## Your assignment
Count up the lines below in which the string "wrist" appears. The reply should be that number alone.

[Items from a data source]
· · ·

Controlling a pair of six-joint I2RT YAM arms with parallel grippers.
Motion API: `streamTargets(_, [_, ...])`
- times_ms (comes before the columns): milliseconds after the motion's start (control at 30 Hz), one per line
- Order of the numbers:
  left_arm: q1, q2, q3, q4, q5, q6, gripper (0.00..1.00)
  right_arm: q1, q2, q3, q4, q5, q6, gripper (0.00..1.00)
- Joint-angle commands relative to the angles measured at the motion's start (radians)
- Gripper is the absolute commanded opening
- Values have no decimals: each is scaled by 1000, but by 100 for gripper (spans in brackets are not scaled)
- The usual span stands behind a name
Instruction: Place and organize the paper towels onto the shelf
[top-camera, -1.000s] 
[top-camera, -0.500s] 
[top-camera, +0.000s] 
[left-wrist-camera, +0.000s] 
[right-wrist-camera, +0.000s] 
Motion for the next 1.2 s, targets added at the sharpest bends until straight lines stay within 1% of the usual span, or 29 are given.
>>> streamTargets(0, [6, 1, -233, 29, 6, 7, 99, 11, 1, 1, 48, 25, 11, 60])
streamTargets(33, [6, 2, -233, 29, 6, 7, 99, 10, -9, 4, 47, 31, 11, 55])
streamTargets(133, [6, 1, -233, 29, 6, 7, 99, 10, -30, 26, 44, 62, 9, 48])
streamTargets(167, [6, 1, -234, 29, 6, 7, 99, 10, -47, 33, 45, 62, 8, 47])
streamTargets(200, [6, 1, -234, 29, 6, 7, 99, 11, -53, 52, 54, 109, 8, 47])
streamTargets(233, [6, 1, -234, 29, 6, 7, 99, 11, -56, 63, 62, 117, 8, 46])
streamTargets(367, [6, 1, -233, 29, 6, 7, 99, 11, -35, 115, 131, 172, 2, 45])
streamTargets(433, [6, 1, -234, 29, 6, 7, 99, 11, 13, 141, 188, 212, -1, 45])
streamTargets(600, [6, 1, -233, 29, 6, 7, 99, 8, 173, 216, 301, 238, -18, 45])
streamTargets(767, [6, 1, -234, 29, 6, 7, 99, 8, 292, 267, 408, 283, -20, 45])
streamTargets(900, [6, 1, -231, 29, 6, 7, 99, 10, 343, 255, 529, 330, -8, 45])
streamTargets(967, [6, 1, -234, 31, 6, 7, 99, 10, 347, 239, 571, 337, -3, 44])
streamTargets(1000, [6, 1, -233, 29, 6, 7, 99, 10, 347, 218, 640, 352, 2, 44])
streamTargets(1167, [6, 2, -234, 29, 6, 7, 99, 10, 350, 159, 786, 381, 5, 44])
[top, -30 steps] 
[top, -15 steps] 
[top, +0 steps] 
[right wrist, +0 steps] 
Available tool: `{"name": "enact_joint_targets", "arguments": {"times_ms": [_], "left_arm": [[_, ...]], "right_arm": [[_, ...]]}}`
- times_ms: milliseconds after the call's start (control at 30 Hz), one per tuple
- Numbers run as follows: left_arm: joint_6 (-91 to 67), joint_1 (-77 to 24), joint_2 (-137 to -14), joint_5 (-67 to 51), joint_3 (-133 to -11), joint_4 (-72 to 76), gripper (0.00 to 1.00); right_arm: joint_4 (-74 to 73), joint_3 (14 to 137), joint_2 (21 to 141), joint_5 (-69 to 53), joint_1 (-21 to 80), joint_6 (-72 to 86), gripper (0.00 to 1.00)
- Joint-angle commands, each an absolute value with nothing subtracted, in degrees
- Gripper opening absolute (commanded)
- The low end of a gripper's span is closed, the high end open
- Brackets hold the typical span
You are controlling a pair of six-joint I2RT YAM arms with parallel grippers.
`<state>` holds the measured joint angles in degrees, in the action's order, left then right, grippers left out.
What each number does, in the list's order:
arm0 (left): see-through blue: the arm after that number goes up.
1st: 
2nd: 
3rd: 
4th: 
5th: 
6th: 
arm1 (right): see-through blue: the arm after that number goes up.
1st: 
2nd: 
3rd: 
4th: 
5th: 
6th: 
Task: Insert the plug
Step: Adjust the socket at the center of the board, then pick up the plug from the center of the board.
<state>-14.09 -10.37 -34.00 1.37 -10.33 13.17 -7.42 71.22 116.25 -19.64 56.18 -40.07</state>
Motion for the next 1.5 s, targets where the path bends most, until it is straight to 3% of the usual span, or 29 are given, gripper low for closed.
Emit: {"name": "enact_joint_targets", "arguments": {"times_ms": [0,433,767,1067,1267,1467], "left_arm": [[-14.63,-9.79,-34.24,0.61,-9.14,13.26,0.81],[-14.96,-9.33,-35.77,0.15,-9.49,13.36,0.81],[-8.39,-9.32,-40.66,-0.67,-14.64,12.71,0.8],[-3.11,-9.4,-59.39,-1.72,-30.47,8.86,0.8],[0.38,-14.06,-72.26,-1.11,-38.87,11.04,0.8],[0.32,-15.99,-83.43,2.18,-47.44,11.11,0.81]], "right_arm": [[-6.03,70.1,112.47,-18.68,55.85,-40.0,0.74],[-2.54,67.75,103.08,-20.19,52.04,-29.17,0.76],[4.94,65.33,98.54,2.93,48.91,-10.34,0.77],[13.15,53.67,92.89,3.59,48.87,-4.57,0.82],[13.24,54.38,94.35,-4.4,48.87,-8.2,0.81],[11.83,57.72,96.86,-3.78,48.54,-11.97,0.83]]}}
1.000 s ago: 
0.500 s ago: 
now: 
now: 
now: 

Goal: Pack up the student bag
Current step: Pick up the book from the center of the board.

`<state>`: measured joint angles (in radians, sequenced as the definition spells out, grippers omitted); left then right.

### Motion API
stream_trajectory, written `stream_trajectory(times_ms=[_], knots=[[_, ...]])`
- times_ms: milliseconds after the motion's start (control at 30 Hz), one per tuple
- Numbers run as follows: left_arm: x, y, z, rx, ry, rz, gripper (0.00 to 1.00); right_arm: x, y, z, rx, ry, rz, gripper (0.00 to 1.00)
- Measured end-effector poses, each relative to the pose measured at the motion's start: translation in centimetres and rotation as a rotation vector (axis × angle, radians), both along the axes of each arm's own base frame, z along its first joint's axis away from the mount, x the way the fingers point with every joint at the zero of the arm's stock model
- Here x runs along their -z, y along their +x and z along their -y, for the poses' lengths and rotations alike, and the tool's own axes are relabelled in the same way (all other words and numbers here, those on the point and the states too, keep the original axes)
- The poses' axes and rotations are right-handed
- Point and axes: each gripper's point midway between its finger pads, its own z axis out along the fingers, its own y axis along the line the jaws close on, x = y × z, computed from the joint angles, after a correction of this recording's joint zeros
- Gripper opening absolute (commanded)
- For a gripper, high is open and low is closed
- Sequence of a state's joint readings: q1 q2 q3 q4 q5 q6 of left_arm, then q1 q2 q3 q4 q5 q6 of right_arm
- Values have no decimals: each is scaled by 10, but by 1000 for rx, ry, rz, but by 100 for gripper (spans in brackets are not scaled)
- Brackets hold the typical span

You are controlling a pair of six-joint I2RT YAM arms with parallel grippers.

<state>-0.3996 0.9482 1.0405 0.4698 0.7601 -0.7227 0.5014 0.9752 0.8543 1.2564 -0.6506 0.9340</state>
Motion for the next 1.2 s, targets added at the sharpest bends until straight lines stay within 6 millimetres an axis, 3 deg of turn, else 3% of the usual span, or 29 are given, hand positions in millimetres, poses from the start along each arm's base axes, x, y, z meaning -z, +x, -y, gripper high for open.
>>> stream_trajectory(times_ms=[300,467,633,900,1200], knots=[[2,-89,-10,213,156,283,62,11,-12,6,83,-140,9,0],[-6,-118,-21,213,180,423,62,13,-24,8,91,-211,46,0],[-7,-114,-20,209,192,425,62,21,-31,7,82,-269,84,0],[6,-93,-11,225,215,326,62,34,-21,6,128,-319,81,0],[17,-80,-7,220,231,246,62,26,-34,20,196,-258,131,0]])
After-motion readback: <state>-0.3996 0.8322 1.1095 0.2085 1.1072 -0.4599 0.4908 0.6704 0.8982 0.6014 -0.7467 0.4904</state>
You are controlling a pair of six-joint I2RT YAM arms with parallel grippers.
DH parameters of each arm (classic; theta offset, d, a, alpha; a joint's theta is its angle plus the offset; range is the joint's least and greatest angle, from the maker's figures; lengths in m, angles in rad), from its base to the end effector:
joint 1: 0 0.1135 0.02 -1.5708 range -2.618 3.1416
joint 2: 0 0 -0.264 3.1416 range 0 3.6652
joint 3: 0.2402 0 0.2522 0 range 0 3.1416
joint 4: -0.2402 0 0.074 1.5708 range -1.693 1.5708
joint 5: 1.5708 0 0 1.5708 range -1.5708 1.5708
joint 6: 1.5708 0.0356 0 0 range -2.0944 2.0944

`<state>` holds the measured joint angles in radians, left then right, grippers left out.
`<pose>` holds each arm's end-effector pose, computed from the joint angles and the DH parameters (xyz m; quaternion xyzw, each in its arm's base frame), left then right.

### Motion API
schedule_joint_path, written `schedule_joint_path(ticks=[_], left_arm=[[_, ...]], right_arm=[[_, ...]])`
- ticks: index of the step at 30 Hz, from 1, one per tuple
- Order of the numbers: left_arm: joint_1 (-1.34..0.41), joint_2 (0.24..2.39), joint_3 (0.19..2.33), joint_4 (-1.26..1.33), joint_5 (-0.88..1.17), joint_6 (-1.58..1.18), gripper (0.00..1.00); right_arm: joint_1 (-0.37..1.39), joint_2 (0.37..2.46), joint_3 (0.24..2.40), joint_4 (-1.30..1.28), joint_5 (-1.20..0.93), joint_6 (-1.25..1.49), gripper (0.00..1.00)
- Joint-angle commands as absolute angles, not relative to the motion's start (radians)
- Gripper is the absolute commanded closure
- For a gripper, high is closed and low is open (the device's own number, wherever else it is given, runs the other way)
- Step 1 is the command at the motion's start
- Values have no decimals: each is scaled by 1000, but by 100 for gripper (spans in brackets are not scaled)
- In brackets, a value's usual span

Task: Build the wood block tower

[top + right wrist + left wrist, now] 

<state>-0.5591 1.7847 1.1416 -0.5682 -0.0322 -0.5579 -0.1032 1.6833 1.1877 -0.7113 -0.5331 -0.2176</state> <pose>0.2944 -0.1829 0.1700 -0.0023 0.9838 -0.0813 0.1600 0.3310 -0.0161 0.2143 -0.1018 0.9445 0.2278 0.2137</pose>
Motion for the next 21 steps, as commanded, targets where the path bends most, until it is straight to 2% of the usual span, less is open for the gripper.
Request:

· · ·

## Answer area
4